The following is the example that they gave:

Assuming a source segment:
The lazy brown fox jumped over the quick brown dog.

And a previously translated segment in the TM:
The lazy brown dog jumped over the quick brown fox.

Comparing the two, there are 10 words in the new source segment of which 2 have effectively deviated from the one in the TM. The word dog became fox and the word fox became dog.

While explaining how Translation Memory fuzzy match engines work, the authors indicated that the source segment contains 50 characters and that the fuzzy match is calculated at 92%.

From the given information, it seems that the fuzzy match engine that they apply uses the Levenshtein distance method to calculate the penalty. There are 4 character substitutions out of 50 total (f, x, d and g in fox and dog), or 46 / 50 characters remaining the same, equaling 92% match. Sounds good?

But wait a second, since when do translators translate characters, one at a time?
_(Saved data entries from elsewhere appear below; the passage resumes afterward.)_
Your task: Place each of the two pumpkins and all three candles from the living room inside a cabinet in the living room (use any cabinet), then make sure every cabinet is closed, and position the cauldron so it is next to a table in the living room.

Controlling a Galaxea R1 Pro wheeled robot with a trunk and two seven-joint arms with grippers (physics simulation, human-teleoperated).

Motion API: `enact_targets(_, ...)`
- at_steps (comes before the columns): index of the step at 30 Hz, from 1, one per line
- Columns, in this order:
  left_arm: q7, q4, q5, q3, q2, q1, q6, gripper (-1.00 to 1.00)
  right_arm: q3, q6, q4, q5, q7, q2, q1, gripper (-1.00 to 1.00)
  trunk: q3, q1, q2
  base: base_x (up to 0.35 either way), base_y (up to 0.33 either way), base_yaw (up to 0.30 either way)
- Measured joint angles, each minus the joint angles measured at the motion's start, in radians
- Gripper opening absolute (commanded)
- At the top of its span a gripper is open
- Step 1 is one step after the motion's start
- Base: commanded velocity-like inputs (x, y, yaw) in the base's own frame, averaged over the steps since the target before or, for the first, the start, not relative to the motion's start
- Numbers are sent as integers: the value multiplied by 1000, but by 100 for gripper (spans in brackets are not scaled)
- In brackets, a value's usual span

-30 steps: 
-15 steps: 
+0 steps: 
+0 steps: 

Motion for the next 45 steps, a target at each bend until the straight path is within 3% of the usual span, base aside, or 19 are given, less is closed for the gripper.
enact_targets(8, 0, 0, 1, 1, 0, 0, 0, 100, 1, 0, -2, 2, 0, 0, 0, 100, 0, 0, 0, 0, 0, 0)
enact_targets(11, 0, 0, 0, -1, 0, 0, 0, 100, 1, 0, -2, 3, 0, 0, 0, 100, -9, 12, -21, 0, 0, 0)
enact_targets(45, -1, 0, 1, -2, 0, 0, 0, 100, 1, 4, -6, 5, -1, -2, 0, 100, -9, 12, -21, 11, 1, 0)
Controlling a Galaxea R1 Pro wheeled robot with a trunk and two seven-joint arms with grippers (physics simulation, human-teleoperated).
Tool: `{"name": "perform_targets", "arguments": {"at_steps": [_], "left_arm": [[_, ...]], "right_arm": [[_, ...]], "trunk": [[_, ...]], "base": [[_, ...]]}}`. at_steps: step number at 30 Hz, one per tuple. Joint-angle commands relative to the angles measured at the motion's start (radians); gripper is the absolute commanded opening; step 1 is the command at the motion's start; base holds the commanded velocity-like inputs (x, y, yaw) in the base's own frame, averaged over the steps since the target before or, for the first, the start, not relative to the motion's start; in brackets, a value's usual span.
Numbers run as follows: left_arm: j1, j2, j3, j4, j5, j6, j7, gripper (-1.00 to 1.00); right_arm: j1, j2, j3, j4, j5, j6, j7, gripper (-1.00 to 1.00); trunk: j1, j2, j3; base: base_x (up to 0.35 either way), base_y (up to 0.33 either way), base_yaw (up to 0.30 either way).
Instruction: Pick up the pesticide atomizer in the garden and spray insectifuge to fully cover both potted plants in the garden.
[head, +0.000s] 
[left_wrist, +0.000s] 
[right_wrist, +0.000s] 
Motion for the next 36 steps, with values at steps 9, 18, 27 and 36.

Sounds like they are comparing apples to oranges, no?

Although the Levenshtein distance is a good method to identify possible fuzzy matches from a large pool of already translated segments in the TM, it is by no means an accurate method to calculate the actual fuzzy match %. This fuzzy match % is a measure that identifies the work ahead for the translator to change the fuzzy match segment to accurately represent the meaning of the new source segment. Two changing words out of 10 sounds a lot more like an 80% fuzzy match to me. But then again, translators do not translate a word at a time. Still, 80% is a lot more accurate than 92%.

What translation agencies won’t tell you

Why is that important you may ask? Well, for many reasons, including proper planning, scheduling and budgeting (read word count demystified). So, if you are a translator working for translation agencies, make sure you question their fuzzy math calculations when they issue you the translation purchase order.

Another important point was the explanation given for why vendors charge their clients to accept 100% matches. The explanation makes sense. But since TM tools enable the acceptance of 100% matches with “minimal efforts”, if you are the client, what do you think is a reasonable overhead cost for you to pay in this case? Look up what you are being billed on 100% matches and if you think it is more than a “minimal cost”, ask your translation agencies why that is so. Chances are you won’t like their numbers or their answers!